Perseus lived in a house on the top
of a hill, one of the few hills on our flat island. They talked about him
in the village, maybe because there wasn't much to talk about, but it was
the first time I had seen him. To me, he was a legend, although at that
time I didn't know the word, or perhaps in my coarse native tongue
a dialect of what they now call Greek that word was synonymous with
knowledge.
Perseus traded statues for food. Today
my reason tells me it is incredible that anybody in that dump of a village
should have been interested in the statues, but my heart reminds me that
those statues had brought us a breath of life. Partly because the stranger
was called Perseus, partly because we saw in the statues a stylisation of
the things we lived every day. When Perseus made a statue of a fish, we
never saw the fish in the same way again.
That day at dusk Perseus came to my
father to ask him for some fish and wine. He offered him a sculpture which
represented the ruined city. However, the city in the sculpture wasn't in
ruins, but evoked in detail all the splendours of the city that once had
been.
My father looked at it with suspicion.
I looked at it in wonder.
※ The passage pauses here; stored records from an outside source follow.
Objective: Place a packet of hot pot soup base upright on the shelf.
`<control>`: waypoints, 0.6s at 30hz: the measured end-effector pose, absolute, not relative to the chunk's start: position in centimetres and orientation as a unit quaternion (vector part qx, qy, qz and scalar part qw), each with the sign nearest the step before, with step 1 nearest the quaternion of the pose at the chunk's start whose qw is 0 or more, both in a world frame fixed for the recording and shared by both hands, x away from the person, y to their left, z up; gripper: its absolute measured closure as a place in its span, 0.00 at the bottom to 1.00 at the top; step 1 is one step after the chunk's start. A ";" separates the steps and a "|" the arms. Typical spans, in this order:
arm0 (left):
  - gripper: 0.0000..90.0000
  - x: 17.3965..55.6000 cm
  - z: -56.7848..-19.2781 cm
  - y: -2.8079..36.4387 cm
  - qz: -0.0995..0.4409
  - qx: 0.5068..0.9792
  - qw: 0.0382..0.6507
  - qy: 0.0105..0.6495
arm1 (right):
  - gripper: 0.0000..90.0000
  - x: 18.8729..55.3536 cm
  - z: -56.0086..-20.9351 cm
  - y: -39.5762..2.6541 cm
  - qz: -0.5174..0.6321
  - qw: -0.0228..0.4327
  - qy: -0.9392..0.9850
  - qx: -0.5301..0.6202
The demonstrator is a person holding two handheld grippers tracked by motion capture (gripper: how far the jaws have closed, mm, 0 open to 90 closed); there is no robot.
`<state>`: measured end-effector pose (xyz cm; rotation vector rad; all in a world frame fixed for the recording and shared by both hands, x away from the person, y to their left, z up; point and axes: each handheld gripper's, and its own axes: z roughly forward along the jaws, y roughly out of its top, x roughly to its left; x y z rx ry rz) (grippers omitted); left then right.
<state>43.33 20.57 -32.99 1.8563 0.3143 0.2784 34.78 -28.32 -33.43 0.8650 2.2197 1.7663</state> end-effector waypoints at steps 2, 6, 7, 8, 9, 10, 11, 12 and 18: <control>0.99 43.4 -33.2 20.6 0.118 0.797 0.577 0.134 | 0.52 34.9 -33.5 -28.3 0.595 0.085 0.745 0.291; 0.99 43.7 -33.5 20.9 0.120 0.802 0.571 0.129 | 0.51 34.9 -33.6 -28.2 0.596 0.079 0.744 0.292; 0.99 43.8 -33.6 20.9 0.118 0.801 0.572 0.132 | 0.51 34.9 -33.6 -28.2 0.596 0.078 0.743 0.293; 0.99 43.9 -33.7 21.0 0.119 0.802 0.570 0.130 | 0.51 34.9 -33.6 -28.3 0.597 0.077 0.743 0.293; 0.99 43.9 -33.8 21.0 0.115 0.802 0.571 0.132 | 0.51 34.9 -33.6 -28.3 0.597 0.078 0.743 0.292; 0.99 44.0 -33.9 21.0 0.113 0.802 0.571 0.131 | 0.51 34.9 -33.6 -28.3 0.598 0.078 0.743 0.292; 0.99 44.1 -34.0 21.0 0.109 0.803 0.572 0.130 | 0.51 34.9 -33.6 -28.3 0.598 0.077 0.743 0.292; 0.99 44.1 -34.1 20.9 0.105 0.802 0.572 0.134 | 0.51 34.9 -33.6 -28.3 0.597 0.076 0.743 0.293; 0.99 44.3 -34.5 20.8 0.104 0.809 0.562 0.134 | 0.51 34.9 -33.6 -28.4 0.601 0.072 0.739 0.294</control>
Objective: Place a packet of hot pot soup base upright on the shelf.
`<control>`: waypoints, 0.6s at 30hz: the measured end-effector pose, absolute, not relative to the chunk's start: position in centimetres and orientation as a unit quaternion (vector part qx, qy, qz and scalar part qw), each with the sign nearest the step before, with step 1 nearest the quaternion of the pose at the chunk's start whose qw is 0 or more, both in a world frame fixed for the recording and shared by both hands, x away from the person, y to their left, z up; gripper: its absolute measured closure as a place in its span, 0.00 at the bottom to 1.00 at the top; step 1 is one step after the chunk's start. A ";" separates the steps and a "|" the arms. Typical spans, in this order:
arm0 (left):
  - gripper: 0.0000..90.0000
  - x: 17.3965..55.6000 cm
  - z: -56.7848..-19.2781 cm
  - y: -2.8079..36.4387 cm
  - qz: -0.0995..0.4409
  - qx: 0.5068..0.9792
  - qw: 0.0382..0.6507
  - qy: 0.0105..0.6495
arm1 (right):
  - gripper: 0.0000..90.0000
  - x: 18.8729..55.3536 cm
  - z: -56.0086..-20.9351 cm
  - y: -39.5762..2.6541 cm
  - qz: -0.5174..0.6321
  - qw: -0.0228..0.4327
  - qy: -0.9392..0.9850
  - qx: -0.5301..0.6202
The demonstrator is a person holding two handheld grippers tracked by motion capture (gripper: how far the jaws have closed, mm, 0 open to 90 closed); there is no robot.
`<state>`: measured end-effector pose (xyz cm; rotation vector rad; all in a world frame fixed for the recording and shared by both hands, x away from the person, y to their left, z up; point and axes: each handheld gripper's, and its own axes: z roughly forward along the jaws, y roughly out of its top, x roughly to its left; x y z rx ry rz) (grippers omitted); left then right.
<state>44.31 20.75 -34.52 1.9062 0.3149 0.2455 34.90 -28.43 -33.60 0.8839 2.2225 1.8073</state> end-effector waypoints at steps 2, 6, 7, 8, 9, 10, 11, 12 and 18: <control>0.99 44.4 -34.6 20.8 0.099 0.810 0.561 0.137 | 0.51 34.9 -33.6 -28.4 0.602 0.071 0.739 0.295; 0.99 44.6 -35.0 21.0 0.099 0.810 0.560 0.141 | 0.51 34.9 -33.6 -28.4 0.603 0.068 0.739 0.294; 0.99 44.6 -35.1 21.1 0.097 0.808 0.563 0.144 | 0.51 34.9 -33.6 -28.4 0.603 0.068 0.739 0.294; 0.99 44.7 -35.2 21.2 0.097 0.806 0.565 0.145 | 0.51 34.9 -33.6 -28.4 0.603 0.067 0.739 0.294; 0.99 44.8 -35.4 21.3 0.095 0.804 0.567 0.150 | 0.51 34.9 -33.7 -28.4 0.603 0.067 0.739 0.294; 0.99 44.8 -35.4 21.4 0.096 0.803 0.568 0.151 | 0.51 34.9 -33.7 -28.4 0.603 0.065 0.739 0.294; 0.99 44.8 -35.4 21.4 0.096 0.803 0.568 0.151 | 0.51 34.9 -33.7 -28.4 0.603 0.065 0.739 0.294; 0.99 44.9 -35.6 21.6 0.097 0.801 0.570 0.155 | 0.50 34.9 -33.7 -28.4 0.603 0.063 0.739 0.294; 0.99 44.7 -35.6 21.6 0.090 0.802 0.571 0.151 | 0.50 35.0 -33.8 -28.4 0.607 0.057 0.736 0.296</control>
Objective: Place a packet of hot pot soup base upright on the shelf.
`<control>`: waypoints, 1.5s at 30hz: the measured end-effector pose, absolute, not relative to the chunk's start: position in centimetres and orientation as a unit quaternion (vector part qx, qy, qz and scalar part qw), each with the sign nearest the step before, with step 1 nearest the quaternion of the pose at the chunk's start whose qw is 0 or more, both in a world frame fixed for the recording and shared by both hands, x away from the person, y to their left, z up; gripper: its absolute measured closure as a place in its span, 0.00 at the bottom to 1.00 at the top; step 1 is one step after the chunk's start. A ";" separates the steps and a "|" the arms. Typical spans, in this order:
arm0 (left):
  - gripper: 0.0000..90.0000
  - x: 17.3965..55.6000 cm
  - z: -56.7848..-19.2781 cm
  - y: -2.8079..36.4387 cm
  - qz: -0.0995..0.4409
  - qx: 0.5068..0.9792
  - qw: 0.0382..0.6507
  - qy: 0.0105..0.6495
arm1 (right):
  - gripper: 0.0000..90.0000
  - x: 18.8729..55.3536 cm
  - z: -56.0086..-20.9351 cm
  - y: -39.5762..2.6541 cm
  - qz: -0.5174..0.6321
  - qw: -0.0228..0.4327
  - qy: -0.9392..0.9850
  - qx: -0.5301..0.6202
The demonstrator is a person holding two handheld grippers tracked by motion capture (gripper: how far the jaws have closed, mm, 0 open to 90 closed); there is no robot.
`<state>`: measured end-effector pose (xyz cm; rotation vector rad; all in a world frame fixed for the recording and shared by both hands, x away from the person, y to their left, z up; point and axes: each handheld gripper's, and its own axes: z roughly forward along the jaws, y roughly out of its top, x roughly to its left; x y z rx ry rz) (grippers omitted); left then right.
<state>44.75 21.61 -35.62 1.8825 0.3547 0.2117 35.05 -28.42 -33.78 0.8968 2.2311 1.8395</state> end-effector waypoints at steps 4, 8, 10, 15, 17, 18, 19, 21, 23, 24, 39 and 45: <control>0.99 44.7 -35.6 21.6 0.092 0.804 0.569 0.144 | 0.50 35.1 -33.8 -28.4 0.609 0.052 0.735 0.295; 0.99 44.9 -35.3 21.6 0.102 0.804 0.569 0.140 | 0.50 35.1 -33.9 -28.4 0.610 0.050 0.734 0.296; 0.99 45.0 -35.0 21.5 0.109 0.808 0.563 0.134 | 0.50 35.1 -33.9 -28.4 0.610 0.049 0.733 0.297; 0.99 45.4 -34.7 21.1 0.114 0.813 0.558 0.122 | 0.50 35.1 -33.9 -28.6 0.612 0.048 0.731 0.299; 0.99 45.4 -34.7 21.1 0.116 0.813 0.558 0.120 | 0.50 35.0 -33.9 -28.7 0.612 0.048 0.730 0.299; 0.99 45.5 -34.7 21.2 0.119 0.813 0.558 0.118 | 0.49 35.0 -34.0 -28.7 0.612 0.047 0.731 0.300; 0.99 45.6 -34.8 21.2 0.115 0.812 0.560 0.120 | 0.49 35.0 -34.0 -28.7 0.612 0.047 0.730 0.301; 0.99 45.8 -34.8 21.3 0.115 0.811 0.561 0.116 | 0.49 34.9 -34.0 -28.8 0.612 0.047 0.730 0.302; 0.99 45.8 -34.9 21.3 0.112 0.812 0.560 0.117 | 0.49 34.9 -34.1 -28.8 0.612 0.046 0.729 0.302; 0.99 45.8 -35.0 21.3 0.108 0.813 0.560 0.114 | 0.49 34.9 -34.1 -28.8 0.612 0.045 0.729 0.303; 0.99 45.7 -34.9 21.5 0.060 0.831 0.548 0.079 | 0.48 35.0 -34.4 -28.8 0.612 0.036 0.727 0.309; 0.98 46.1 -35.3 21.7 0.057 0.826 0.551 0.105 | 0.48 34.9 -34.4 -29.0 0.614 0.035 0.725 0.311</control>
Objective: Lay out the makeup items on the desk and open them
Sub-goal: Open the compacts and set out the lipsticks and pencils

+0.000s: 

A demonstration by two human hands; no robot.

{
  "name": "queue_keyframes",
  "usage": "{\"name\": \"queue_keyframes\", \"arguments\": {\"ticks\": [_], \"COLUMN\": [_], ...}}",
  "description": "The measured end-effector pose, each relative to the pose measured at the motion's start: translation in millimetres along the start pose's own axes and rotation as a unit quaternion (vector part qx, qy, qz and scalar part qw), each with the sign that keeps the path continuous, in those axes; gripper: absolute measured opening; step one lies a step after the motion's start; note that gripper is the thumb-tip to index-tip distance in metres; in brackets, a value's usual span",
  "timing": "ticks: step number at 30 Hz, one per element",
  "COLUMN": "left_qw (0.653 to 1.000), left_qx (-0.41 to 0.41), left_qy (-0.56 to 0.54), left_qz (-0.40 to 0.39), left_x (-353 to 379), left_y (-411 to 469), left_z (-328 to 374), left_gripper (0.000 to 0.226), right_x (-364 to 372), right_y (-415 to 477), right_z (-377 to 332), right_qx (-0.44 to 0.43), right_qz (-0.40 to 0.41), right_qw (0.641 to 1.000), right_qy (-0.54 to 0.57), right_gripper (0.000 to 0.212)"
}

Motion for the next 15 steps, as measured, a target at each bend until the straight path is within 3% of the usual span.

I saw myself in miniature, walking around the
city in miniature just as I often walked around the city in ruins.
'Why me?' my father muttered. 'You've
never offered me anything before.'
It was true, and it was striking, because
the outsider had been living on our island for years.
'I have been discourteous,' Perseus
excused himself.
My father didn't reply. He was a man
of few words.
Perseus looked at me, and I smiled at
him. He stroked my hair, and my father pushed his hand away. Perseus stayed
where he was, and at last my father made up his mind to speak.
'You can have wine and fish. I don't
want your sculpture.'
I wanted the sculpture more than anything
in the world, but I resolved to say nothing. My father had a heavy hand.
'But I want to pay you. And I want to
make amends for my rudeness. I want to offer you my friendship.'
'I don't need your payment or your friendship.
Your rudeness means nothing to me.'
Perseus lowered his head, his eyes met
mine.
'If you will not accept it, will you
permit me to give it to your daughter?'
'What does my daughter want with the
sculpture of a dead city?' my father laughed.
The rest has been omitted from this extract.